European Stocks Recover to Close at Record After AI-Fueled Shock
Jan 28, 2025

(Bloomberg) -- European stocks closed at a record high as they got a boost from a slate of upbeat corporate earnings, after concerns around technology valuations fueled global volatility in Monday’s session.

The Stoxx Europe 600 Index climbed 0.4% to 531.60 points by the close. Siemens Energy AG rallied 8% after reporting better-than-expected preliminary revenue and lifting its 2025 free-cash-flow forecast. SAP SE hit an all-time high as it reported cloud sales that slightly beat analysts’ expectations, before paring the gains.

American depository receipts of luxury giant LVMH tumbled 8% after the European cash trading close. The company reported fourth-quarter organic sales in its fashion and leather goods business that beat the average analyst estimate.

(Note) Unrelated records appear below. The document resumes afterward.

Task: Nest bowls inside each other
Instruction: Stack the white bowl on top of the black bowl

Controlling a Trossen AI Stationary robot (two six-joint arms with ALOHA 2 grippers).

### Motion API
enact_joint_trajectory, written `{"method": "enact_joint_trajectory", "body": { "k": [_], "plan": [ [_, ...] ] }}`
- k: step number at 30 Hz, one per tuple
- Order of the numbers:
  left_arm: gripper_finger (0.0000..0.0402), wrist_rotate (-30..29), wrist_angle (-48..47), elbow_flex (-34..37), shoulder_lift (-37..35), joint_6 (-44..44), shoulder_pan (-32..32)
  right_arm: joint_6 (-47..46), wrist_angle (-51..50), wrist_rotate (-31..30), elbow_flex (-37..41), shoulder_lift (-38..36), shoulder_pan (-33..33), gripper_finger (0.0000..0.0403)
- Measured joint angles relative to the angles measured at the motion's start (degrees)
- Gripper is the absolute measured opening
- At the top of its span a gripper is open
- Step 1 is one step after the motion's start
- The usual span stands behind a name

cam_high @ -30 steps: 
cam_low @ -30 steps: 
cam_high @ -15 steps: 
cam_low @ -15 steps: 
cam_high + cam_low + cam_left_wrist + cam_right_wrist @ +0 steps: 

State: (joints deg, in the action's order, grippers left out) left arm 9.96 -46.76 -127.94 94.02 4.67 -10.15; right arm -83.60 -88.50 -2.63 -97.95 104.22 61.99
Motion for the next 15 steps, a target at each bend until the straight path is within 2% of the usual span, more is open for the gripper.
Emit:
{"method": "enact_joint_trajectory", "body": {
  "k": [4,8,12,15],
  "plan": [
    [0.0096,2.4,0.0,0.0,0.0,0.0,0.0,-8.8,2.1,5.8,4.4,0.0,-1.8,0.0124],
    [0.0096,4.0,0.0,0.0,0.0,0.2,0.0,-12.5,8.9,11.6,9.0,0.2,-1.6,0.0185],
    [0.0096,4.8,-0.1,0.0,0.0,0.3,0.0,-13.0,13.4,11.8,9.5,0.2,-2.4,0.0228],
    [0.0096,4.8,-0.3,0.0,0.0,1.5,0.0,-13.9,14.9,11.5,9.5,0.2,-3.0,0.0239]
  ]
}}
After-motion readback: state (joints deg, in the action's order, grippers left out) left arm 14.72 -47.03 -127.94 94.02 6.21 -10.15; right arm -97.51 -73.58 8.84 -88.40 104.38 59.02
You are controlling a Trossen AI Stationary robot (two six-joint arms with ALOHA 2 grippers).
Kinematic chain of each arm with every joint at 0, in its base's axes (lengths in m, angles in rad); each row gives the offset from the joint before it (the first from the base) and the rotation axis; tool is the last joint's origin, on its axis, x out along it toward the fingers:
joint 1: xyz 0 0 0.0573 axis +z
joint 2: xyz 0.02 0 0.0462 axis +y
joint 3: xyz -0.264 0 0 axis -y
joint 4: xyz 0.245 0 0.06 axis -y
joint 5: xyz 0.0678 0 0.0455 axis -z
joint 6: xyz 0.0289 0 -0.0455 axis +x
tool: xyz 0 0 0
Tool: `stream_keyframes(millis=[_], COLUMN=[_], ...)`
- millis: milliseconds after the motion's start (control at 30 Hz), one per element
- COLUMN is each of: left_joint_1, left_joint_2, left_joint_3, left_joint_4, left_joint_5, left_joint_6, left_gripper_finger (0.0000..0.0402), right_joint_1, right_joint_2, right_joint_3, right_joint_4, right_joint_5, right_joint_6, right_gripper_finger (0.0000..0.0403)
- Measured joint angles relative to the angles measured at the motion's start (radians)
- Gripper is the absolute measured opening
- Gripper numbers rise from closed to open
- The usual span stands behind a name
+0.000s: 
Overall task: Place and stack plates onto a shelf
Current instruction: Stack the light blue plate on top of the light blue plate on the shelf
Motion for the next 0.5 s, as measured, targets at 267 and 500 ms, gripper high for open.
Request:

Retail and travel and leisure stocks outperformed, while miners were the biggest laggards. Investors are assessing comments from President Donald Trump that he wants to enact across-the-board tariffs that are “much bigger” than 2.5%.

European stocks had stalled after hitting an all-time peak last week, as the sudden rise to prominence of Chinese startup DeepSeek fanned questions around lofty valuations for artificial intelligence firms. Still, the European benchmark is outperforming the S&P 500 for a second straight month as its cheaper price-to-earnings ratio and limited exposure to AI attracts investors.

“Yesterday was a tough day for tech hardware and software, potentially setting the stage for a valuation correction. Despite this, we remain bullish on European equities, focusing on a consumer-led recovery rather than industrial growth,” said Panmure Liberum strategist Susana Cruz. “Given this outlook, we favor companies in the consumer products and services sector, including travel and leisure as well as financials and banks.”

Focus is also on the fourth-quarter reporting season. Firms comprising about 21% of the Stoxx Europe 600 Index’s market capitalization are scheduled to report in the week through Jan. 31.

Among other earnings-driven moves, Sartorius AG jumped 11% after it reported adjusted Ebitda for the full year that beat the average analyst estimate.